[SUPPLIED ENTRIES]
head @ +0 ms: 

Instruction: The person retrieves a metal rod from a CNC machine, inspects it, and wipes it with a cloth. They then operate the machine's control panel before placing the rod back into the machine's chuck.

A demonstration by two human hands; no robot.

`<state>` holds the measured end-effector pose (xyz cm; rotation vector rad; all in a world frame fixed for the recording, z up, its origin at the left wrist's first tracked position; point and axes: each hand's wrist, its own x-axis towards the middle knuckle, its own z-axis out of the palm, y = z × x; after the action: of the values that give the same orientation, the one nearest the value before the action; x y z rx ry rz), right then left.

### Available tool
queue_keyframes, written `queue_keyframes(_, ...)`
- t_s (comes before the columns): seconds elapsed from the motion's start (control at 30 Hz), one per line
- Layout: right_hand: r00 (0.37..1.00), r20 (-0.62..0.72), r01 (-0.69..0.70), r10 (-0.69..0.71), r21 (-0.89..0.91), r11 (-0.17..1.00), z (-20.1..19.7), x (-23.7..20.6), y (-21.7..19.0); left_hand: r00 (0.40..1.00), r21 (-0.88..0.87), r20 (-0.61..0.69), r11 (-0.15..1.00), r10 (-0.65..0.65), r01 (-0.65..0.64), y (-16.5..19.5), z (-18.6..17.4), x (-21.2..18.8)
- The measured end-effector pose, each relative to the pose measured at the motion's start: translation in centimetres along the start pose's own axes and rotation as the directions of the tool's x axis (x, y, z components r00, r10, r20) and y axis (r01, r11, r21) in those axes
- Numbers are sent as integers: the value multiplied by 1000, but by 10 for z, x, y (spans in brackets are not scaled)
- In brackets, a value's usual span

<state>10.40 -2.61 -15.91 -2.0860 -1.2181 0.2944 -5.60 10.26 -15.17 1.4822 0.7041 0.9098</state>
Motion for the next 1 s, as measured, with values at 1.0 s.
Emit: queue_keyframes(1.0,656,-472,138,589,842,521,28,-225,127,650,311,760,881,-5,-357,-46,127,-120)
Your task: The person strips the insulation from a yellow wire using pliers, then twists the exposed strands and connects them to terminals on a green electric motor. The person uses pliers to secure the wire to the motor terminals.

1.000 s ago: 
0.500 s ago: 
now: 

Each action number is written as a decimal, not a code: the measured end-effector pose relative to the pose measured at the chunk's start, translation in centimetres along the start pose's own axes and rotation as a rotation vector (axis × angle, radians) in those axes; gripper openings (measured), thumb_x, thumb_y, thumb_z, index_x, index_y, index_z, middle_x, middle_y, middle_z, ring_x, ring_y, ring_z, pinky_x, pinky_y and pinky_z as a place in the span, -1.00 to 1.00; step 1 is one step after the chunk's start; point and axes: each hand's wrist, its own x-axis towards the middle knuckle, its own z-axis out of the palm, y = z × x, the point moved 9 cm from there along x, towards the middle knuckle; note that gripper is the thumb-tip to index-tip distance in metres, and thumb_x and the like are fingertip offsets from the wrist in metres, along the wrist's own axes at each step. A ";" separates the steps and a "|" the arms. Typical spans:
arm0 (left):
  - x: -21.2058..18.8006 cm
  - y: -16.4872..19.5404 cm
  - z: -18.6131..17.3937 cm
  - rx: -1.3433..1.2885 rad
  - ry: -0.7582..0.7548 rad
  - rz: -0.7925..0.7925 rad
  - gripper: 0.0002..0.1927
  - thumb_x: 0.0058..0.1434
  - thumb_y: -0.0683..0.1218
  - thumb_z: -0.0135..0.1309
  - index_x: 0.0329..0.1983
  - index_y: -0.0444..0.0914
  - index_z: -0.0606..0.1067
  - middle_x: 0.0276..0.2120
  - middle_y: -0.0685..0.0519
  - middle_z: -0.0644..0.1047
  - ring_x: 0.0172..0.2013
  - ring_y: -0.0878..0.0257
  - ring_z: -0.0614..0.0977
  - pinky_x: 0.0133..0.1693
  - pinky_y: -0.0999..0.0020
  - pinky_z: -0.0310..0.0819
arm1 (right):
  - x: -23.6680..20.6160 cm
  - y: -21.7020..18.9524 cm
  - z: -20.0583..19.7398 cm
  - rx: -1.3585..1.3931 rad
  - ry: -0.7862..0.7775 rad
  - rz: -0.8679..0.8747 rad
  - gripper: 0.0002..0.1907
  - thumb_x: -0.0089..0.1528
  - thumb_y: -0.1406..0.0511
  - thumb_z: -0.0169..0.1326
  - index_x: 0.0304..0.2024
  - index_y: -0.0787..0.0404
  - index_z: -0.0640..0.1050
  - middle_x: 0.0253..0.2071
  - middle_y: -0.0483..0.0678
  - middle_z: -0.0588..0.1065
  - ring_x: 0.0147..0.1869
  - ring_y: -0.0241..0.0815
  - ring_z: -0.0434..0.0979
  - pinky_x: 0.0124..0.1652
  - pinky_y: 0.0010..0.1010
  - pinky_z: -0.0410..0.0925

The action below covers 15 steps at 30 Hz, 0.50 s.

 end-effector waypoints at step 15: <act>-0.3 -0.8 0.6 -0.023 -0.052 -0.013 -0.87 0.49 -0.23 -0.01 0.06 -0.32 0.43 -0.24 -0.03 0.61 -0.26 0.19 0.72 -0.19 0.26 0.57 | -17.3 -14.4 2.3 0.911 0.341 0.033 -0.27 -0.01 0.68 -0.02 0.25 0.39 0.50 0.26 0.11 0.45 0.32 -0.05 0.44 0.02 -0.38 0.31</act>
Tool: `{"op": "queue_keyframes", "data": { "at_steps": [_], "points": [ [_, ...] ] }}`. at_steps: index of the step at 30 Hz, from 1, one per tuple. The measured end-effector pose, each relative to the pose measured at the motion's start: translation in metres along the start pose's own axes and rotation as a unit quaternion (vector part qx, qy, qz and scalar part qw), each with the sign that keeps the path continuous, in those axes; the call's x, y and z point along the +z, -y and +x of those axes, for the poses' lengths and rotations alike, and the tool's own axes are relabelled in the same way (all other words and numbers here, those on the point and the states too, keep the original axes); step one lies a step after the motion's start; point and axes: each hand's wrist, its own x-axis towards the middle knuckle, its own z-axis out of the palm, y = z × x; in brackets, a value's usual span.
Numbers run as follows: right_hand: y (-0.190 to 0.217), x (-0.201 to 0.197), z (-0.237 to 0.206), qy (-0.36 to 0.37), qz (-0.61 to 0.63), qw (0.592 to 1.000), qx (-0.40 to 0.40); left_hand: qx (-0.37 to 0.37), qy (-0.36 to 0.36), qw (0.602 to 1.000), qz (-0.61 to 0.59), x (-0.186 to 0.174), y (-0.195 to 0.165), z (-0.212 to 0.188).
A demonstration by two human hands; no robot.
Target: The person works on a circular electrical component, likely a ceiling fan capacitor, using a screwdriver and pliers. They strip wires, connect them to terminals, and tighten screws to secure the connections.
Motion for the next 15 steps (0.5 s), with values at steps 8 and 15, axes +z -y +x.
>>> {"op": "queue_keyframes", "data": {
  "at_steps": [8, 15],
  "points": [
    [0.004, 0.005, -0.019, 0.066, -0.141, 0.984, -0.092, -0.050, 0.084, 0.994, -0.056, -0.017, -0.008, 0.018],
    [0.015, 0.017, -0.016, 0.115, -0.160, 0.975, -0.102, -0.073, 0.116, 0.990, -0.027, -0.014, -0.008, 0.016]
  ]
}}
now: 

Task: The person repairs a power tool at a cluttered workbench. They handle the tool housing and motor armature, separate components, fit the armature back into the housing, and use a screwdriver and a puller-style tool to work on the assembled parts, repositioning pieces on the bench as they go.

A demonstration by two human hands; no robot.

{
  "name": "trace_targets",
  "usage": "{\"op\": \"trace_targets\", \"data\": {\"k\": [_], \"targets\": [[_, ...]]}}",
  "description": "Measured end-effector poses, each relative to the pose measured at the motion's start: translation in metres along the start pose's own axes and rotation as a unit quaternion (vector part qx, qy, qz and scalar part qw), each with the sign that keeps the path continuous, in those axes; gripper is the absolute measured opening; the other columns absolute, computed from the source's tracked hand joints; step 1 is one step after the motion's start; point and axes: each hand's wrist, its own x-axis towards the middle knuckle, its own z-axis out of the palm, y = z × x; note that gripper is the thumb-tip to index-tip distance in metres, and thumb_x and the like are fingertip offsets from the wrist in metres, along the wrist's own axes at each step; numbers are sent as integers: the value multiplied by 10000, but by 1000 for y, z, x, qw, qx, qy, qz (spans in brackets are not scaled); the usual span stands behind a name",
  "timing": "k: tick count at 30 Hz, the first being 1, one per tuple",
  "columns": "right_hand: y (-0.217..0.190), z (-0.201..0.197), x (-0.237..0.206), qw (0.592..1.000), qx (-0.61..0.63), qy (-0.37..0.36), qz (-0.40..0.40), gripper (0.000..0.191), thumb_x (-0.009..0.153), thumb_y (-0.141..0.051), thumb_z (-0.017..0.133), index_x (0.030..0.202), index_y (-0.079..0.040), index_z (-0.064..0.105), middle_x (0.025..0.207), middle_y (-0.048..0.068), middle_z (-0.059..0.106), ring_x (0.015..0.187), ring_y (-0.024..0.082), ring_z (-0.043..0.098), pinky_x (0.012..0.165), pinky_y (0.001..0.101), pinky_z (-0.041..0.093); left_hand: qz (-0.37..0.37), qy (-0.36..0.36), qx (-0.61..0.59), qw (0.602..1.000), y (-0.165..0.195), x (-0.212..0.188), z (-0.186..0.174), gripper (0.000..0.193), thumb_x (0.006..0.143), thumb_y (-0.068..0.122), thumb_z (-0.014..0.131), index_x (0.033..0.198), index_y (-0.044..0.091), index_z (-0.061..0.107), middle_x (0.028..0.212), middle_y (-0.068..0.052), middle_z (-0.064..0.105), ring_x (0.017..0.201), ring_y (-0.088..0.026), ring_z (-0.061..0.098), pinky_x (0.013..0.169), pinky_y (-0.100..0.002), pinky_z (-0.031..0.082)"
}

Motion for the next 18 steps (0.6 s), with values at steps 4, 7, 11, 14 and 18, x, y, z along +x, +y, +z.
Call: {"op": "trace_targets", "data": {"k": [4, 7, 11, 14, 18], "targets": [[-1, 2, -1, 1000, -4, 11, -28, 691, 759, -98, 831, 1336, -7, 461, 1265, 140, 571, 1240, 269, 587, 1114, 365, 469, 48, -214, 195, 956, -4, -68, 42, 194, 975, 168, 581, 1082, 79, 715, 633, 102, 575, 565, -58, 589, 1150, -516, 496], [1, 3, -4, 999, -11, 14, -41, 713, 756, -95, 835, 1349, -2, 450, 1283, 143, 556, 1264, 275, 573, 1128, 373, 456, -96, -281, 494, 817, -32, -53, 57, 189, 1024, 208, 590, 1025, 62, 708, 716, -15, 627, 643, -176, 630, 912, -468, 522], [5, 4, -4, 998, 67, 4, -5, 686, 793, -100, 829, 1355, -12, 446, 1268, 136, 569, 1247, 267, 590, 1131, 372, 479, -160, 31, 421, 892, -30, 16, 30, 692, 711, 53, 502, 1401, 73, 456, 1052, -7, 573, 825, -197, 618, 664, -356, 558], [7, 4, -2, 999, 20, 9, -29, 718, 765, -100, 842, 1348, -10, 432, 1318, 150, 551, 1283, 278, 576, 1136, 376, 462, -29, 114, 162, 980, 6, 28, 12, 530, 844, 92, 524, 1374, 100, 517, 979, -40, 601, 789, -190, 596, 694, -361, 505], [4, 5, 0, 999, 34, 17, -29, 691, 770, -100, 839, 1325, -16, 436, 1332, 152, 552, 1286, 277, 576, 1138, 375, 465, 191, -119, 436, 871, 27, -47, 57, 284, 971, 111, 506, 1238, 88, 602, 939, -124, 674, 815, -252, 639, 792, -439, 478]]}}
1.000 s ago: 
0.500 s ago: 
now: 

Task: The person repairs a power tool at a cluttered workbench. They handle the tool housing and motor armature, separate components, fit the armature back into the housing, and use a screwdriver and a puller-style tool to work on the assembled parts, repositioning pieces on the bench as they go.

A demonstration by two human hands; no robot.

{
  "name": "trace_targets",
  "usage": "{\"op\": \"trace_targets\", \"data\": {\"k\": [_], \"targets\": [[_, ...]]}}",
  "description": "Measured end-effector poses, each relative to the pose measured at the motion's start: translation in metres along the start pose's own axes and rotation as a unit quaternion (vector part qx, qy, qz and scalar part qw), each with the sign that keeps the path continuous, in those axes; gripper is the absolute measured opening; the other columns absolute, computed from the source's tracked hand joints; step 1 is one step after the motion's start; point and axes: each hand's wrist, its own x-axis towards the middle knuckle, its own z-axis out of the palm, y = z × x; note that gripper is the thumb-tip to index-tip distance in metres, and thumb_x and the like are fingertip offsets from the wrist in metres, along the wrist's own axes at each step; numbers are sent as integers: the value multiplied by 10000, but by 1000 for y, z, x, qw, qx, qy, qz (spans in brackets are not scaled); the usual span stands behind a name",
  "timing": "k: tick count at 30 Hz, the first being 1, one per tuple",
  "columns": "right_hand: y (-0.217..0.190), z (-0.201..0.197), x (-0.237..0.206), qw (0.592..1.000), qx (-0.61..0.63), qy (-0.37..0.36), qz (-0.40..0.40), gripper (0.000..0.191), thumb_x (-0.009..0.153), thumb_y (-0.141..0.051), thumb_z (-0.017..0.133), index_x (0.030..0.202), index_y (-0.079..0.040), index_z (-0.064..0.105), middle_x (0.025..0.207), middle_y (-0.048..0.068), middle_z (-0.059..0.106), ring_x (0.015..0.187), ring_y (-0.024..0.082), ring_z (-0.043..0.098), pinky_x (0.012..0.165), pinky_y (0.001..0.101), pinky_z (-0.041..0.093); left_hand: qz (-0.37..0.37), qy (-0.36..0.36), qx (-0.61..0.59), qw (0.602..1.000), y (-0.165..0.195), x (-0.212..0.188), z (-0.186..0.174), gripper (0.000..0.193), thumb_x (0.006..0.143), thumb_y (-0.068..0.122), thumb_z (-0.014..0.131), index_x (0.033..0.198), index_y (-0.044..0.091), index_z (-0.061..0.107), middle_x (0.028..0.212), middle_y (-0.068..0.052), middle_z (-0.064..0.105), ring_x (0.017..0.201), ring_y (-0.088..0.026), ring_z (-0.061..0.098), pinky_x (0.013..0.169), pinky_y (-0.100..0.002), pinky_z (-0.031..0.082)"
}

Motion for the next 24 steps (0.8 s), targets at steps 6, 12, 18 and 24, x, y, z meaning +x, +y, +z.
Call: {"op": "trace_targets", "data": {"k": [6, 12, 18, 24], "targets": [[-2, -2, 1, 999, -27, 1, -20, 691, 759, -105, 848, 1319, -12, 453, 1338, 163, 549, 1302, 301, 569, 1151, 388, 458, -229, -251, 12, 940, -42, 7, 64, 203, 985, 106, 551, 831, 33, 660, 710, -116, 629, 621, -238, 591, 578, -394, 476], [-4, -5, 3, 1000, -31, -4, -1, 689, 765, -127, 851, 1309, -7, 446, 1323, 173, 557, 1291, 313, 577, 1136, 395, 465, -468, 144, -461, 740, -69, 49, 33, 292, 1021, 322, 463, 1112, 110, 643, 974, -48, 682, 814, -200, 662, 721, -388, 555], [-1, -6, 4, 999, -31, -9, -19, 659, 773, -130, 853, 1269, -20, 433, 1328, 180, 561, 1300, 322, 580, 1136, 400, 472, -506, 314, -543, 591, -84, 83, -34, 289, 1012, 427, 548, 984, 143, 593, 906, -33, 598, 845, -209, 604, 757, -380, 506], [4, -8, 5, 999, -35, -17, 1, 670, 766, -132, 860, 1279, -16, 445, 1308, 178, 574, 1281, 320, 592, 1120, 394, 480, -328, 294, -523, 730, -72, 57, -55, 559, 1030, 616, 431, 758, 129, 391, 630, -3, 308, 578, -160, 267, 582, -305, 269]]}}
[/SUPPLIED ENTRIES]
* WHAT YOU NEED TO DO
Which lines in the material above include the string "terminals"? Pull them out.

* RESULT OF THIS EXERCISE
Your task: The person strips the insulation from a yellow wire using pliers, then twists the exposed strands and connects them to terminals on a green electric motor. The person uses pliers to secure the wire to the motor terminals.
Target: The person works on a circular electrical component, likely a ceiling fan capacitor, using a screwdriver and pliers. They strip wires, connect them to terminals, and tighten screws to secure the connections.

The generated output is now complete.